Mickey's mother died suddenly of a cerebral hemorrhage when he was in the third grade, and he was forced to care for his brother and two very small sisters, Susan and Linda.  About two years later his father, Jack, had his paramour, Mary Anne Guhl, and her two daughters, Linda and Jo-Anne, move in with the family.  Mickey was never really very comfortable with that situation; after all, an arrangement like that in that era was the talk of the town.

Mickey had lots of friends.  Never into sports, he spent most of his free time building very detailed, and sometimes award winning model cars, and he loved auto-racing magazines.  He fooled around with a used guitar, but honestly didn't sing very well.  He sang popular songs from the "Dave Clark Five" and "Paul Revere and the Raiders".

He was never a bully and would stick up, and fight for, the small and weak; but he sometimes would display a "tough-guy" image by sticking an unlit cigarette on his ear, pulling the collar of his denim jacket up high, and sitting in the last row of seats on the bus home from school.  He talked and acted tough sometimes, but looking back, it was just to get attention; something he never really got enough of. 

South Hackensack had no high school.  After graduation from 8th grade at South Hackensack's Memorial School, students will usually go on to attend Hackensack High, but Mickey's love for cars made him choose
Bergen County Vocational & Technical High School.

At Bergen Tech he studied auto mechanics, welding and small engine repairs.  His mechanical aptitude and skill got him a part-time job repairing cars at a Sunoco service station, Sam's Sunoco, on Route 17 North in Hasbrouck Heights and he would also fix cars for our neighbors.  Mickey could fix anything.  He fixed junk cars and even raced a few of them at a drag strip, "Island Dragway" on Route 46 out in Great Meadows, NJ.

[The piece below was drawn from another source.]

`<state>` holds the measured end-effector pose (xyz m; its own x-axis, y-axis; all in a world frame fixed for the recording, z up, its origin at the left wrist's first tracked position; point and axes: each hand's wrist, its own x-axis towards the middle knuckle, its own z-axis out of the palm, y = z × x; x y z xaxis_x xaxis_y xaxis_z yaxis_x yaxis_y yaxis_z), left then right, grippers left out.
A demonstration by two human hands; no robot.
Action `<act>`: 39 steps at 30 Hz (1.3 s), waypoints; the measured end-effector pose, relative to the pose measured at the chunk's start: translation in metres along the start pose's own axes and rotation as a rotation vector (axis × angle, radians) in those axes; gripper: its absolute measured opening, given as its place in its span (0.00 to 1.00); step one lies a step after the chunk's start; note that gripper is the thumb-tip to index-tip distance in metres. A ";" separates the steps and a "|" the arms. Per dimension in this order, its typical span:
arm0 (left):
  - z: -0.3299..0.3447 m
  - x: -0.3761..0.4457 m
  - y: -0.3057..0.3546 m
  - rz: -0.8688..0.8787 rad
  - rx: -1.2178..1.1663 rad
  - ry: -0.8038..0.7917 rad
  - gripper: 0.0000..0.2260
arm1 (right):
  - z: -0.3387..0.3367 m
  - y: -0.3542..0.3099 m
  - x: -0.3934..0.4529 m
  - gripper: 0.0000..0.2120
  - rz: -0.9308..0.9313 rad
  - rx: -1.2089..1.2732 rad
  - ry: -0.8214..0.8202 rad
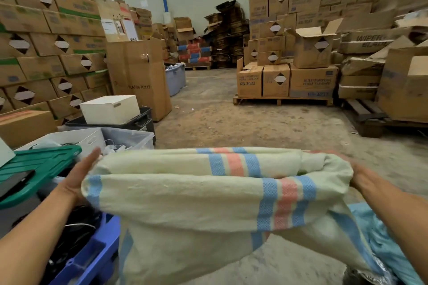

Mickey loved movies.  "Goldfinger" was his favorite.  He saw it several times.  He knew all the lines and could imitate the lead actor, Sean Connery.

Despite his abundance of friends, Mickey's smile had a deep profound sadness.  He sorely missed his mother who was buried in the Catholic Cemetery in Springfield, VT, her hometown.  He was unhappy sharing his home with his father's paramour and her daughters.  He had great difficulty with many of the basic subjects in school.  He was smart but he just was not a book, classroom and homework person.  Mickey and my mother would have very long private conversations, the contents of which were withheld from me until long after his death.

It has been my opinion that Mickey joined the service to "get away."  Before his enlistment into the Marines, my father encouraged him to join the Navy instead, telling him it would be safer; but Mickey was in his "tough guy" mode and he chose the Marines.

When leaving for boot camp, he gave the keys to his car, a 1957 yellow and white two tone Ford that he nicknamed "Screws Loose," to his brother with a warning not to f*** it up.  "I'll be back and I don't want it dented", he said.  That was the last time I saw and heard of Mickey.

When he returned home, funeral arrangements were handled by Rocciola's Funeral Home on Essex Street in Hackensack, NJ.  The South Hackensack Volunteer Fire Department stood Honor Guard for two nights over his flag draped coffin and he was then buried next to his mother atop a sunny hill in the Catholic Cemetery in Springfield, VT where a bronze plaque marks his grave.  South Hackensack erected a small granite monument in his honor on Phillips Avenue, next to the
Veterans Monument just a few blocks from his home, 10 Agar Place.